What have we learned about kids and learning from COVID-19?
Children /
by Adrian Holmes /
3 min readSomething we continue to encounter with the families we work with is kids experiencing different anxieties related to school and learning. Some of these anxieties are about the social aspects of school like friendship problems and bullying behaviours, however increasingly we are hearing about anxieties related to the learning and work load aspects of school.
I feel like teachers, kids, young people and their parents have been offering this feedback about how we are expected to learn in Australia’s education systems for some time now and the task to implement significant changes continues to seem too big a task for our governments.
However, watching how our schools and education systems have had to respond and change how they deliver learning through COVID-19 has provided such recent proof that timely changes to learning are possible.
This has had me thinking how can we harness this recent proof that our education system is capable of timely change to better support the different learning needs of kids and young people?
What has this experience taught us about kids capabilities when it comes to adapting to changing environments?

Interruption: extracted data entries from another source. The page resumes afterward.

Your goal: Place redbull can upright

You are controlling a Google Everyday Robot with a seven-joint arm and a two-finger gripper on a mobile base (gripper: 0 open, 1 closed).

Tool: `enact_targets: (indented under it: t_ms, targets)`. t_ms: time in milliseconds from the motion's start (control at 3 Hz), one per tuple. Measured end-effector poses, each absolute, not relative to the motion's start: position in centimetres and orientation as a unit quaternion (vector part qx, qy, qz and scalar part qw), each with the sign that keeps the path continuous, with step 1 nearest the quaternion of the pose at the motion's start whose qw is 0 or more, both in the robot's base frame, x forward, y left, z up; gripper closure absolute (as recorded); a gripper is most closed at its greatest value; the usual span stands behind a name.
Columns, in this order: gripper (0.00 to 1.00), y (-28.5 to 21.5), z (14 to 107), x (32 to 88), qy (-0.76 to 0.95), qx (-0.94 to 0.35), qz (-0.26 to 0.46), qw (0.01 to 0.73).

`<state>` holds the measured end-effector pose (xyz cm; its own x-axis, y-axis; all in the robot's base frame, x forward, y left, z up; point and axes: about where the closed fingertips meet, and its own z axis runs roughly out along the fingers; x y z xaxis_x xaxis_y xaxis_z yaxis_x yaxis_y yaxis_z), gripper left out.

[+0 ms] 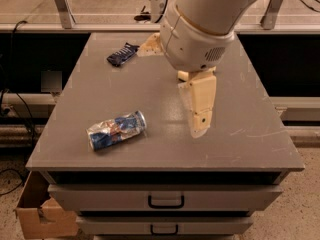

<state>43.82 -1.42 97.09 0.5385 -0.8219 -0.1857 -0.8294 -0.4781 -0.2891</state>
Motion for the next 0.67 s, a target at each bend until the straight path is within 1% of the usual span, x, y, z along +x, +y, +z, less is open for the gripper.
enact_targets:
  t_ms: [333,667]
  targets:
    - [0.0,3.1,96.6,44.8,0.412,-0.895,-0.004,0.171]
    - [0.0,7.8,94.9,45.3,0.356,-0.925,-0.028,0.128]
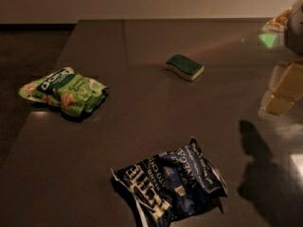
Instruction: Move sponge near green rice chip bag
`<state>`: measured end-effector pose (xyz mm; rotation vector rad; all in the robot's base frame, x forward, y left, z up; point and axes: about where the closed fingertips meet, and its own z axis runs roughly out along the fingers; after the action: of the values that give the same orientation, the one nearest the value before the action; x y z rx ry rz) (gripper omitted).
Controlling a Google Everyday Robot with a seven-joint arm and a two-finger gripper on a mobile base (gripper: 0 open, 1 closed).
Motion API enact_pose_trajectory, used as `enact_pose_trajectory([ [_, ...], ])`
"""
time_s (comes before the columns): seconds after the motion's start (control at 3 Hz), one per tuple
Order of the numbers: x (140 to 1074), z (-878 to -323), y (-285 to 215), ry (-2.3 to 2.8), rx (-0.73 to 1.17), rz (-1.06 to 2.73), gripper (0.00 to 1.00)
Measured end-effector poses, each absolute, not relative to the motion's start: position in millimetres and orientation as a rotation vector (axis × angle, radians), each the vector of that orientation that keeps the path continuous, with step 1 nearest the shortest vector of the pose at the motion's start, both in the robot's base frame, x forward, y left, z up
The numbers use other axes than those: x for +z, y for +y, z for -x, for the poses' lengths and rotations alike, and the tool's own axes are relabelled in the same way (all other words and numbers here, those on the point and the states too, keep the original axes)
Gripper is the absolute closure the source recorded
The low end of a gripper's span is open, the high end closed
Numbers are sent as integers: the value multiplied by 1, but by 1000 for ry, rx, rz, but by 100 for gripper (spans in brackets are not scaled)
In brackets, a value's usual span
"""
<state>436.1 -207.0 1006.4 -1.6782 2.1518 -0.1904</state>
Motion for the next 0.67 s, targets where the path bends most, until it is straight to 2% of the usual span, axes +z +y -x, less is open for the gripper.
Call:
enact_pose_trajectory([
  [0.67, 1006, -456, -205, 2159, -182, 1612, 0],
])
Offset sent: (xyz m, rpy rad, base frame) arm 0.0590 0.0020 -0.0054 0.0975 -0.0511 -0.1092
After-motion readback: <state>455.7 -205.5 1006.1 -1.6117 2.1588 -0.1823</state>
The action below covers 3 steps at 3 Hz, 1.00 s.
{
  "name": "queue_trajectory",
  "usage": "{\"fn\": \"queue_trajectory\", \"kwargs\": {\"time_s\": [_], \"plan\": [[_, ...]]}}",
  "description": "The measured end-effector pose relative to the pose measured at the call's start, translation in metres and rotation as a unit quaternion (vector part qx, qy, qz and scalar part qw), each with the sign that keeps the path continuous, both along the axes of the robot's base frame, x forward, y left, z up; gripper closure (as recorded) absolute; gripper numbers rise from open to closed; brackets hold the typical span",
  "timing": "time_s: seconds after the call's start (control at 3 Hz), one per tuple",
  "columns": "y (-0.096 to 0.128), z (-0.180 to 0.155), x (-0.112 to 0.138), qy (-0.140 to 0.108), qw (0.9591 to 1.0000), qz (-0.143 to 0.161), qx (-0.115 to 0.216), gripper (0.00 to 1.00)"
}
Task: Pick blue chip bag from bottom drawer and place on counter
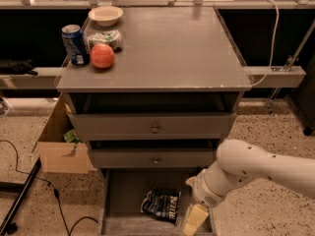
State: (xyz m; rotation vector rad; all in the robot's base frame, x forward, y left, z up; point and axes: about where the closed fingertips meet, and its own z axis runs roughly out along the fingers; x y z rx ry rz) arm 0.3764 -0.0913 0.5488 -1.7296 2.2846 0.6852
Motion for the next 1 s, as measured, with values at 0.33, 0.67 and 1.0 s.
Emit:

I was watching a TEDx video of Lara Boyd, a Canadian researcher in brain plasticity, and she was saying that with what they now understand about the brain this idea that ‘one size fits all’ has become redundant and we need to keep moving towards ‘personalised learning’.
This idea of ‘personalised learning’ stood out to me because it connects to the idea we work from at SKATTLE that children and young people are constantly developing their own set of unique skills and ways of coping in different environments.
It is our job as the adults in their life to find out what these unique skills are and help children and young people become more aware of their own unique skills and knowledge. Often these are being developed subconsciously and go unnoticed.
Lara Boyd suggests in her TEDx talk, “study how and what you learn best”. So how can we incorporate some of these smaller questions and ideas into our conversations with kids and young people to make their learning experience a little more personalised and catered to their needs?
Does an over hall of our education system need to be so big or feel so hard to implement or could some of the change start with some of these questions interspersed throughout the day from all adults in kids’ lives.
What could we be asking to understand how each child and young person learns best?
- I noticed you were really engaged in your math homework today. What helped you get it done more easily today compared to other days when it has been trickier?
- Learning something new can be so hard particularly when it doesn’t come as naturally to us as other things. When have you been able to persist or keep going with learning something new that didn’t come easily to you? Who was there? What kept you going?
- How can you use this skill of ‘…………………………..’ more when homework gets hard?
- What was it like doing this assignment? What was hard / easy about it?
It is then how we harness the information we gather from these types of questions to better personalise children and young people’s learning across all areas of their life not just in the classroom, but on the sporting field, in their music lessons, art, friendships and family relationships.